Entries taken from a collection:
###

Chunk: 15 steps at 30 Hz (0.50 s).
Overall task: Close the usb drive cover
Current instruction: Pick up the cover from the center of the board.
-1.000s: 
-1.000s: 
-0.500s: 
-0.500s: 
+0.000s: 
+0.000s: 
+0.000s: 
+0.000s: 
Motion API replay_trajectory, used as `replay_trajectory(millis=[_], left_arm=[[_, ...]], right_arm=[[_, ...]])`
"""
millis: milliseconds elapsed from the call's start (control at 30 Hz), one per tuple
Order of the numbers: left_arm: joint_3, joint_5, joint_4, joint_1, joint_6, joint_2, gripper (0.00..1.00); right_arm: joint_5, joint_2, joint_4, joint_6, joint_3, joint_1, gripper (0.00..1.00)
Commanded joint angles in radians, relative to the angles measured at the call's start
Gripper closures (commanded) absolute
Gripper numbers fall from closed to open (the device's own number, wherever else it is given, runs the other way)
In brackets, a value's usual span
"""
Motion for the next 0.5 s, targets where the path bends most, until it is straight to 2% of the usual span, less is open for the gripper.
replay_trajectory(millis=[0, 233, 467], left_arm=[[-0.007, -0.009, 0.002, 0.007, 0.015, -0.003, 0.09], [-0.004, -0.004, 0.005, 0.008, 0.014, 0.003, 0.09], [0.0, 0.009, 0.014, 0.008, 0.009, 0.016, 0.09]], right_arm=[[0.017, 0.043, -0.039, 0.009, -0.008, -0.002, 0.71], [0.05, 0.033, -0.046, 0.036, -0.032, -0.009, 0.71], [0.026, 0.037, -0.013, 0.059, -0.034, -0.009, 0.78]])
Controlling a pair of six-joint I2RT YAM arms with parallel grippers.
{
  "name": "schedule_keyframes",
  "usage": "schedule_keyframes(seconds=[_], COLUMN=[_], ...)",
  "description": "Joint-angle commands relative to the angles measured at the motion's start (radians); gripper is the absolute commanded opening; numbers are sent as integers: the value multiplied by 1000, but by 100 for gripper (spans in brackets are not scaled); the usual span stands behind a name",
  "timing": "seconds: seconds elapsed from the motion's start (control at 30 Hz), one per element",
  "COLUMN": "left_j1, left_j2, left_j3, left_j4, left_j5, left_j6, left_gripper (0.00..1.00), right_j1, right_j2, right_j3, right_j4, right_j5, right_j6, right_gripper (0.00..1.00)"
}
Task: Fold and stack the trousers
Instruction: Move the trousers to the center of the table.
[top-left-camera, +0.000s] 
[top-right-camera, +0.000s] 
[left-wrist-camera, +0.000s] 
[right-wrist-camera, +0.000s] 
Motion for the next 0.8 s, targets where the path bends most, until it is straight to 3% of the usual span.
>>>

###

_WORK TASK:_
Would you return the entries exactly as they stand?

_RESULT OF THIS TASK:_
Chunk: 15 steps at 30 Hz (0.50 s).
Overall task: Close the usb drive cover
Current instruction: Pick up the cover from the center of the board.
-1.000s: 
-1.000s: 
-0.500s: 
-0.500s: 
+0.000s: 
+0.000s: 
+0.000s: 
+0.000s: 
Motion API replay_trajectory, used as `replay_trajectory(millis=[_], left_arm=[[_, ...]], right_arm=[[_, ...]])`
"""
millis: milliseconds elapsed from the call's start (control at 30 Hz), one per tuple
Order of the numbers: left_arm: joint_3, joint_5, joint_4, joint_1, joint_6, joint_2, gripper (0.00..1.00); right_arm: joint_5, joint_2, joint_4, joint_6, joint_3, joint_1, gripper (0.00..1.00)
Commanded joint angles in radians, relative to the angles measured at the call's start
Gripper closures (commanded) absolute
Gripper numbers fall from closed to open (the device's own number, wherever else it is given, runs the other way)
In brackets, a value's usual span
"""
Motion for the next 0.5 s, targets where the path bends most, until it is straight to 2% of the usual span, less is open for the gripper.
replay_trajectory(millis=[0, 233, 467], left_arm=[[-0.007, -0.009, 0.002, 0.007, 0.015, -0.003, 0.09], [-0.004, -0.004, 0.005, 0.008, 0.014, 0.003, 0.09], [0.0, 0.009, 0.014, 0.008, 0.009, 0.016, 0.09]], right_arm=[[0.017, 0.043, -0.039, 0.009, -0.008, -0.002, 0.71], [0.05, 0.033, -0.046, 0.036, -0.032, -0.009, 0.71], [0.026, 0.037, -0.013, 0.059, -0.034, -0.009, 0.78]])
Controlling a pair of six-joint I2RT YAM arms with parallel grippers.
{
  "name": "schedule_keyframes",
  "usage": "schedule_keyframes(seconds=[_], COLUMN=[_], ...)",
  "description": "Joint-angle commands relative to the angles measured at the motion's start (radians); gripper is the absolute commanded opening; numbers are sent as integers: the value multiplied by 1000, but by 100 for gripper (spans in brackets are not scaled); the usual span stands behind a name",
  "timing": "seconds: seconds elapsed from the motion's start (control at 30 Hz), one per element",
  "COLUMN": "left_j1, left_j2, left_j3, left_j4, left_j5, left_j6, left_gripper (0.00..1.00), right_j1, right_j2, right_j3, right_j4, right_j5, right_j6, right_gripper (0.00..1.00)"
}
Task: Fold and stack the trousers
Instruction: Move the trousers to the center of the table.
[top-left-camera, +0.000s] 
[top-right-camera, +0.000s] 
[left-wrist-camera, +0.000s] 
[right-wrist-camera, +0.000s] 
Motion for the next 0.8 s, targets where the path bends most, until it is straight to 3% of the usual span.
>>>

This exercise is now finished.